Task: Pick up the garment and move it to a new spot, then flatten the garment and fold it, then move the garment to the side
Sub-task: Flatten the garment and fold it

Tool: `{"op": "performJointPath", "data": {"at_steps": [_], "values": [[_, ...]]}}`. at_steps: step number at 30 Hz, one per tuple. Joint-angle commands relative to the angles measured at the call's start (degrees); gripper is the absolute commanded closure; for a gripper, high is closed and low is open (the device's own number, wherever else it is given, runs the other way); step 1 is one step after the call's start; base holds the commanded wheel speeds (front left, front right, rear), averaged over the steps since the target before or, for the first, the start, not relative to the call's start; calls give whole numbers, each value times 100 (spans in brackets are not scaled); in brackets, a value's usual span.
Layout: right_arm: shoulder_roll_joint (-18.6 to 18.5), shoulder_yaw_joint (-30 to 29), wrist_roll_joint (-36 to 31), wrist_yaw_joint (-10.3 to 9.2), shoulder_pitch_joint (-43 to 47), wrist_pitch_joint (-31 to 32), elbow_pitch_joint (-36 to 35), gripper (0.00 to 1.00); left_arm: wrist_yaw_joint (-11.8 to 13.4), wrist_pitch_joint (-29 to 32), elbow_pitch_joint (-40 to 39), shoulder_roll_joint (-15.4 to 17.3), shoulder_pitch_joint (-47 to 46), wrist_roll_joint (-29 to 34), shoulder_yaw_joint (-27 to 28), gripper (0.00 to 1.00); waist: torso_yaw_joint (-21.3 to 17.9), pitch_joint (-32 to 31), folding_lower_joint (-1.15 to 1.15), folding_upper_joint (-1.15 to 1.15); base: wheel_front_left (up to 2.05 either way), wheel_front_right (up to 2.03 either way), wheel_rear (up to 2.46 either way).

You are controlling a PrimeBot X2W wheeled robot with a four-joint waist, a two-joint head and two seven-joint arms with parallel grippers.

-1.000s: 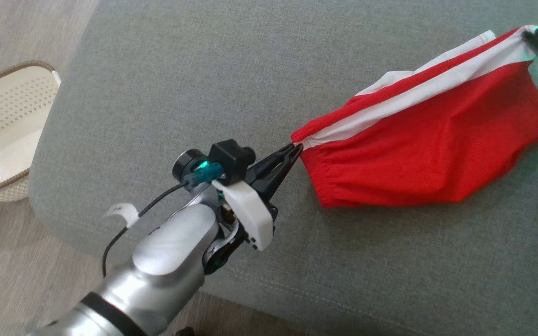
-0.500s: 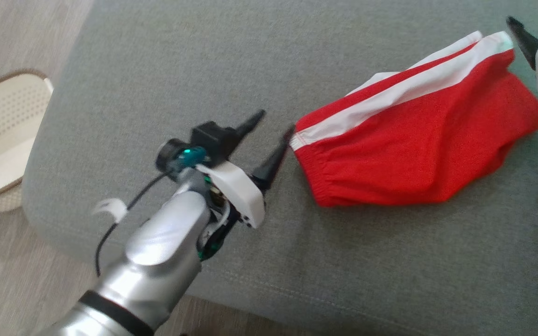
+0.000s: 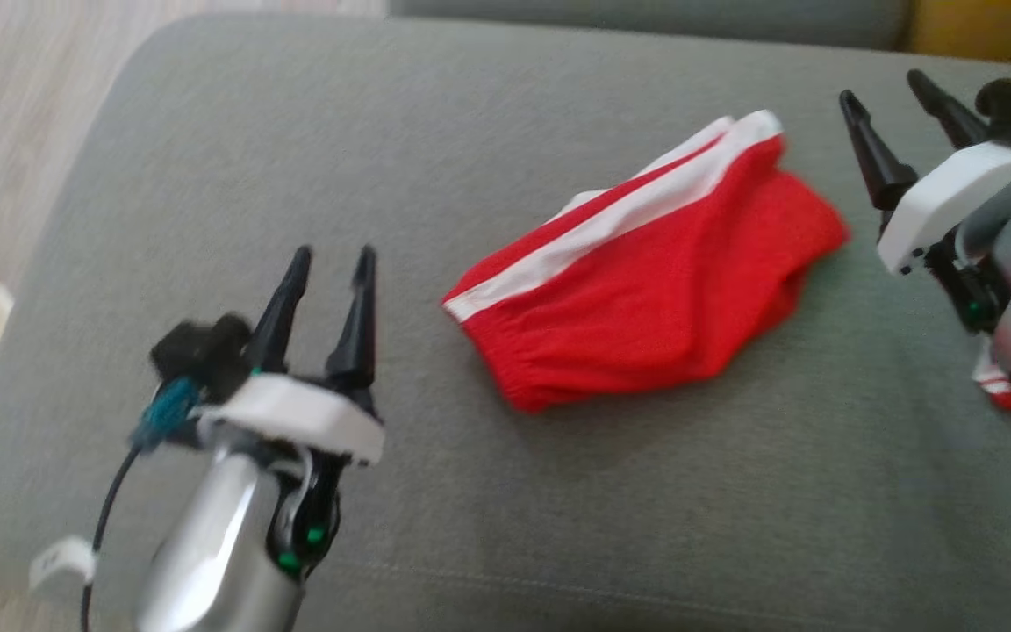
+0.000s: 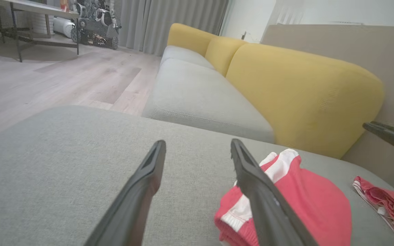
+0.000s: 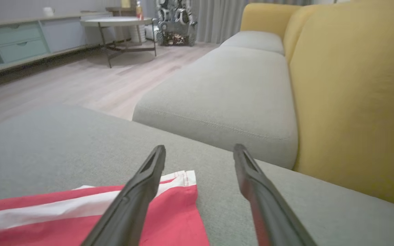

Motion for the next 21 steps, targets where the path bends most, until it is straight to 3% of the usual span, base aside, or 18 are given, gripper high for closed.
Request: {"op": "performJointPath", "data": {"at_steps": [1,8,14,21], "values": [[26,-228,-131,-4,102,-77,-169,0,-9,-70,-324,16,51,174,384,0,-424,-386,0,0,0,0,0],[45,-2178,-1504,-4,1327,-82,-1307,0,-177,-70,-737,-203,908,614,998,0,-889,-733,0,0,0,0,0],[455,-4016,-3016,-4,2857,-83,-2507,0,-228,-70,-971,-260,1380,884,1300,0,-1169,-830,0,0,0,0,0],[1049,-5127,-4099,-4,3981,-84,-3517,0,-133,-70,-1138,-266,1584,977,1262,0,-1280,-834,0,0,0,0,0]]}}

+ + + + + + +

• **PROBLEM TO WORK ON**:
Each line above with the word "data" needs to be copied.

• **EXERCISE RESULT**:
Tool: `{"op": "performJointPath", "data": {"at_steps": [_], "values": [[_, ...]]}}`. at_steps: step number at 30 Hz, one per tuple. Joint-angle commands relative to the angles measured at the call's start (degrees); gripper is the absolute commanded closure; for a gripper, high is closed and low is open (the device's own number, wherever else it is given, runs the other way); step 1 is one step after the call's start; base holds the commanded wheel speeds (front left, front right, rear), averaged over the steps since the target before or, for the first, the start, not relative to the call's start; calls give whole numbers, each value times 100 (spans in brackets are not scaled); in brackets, a value's usual span.
Request: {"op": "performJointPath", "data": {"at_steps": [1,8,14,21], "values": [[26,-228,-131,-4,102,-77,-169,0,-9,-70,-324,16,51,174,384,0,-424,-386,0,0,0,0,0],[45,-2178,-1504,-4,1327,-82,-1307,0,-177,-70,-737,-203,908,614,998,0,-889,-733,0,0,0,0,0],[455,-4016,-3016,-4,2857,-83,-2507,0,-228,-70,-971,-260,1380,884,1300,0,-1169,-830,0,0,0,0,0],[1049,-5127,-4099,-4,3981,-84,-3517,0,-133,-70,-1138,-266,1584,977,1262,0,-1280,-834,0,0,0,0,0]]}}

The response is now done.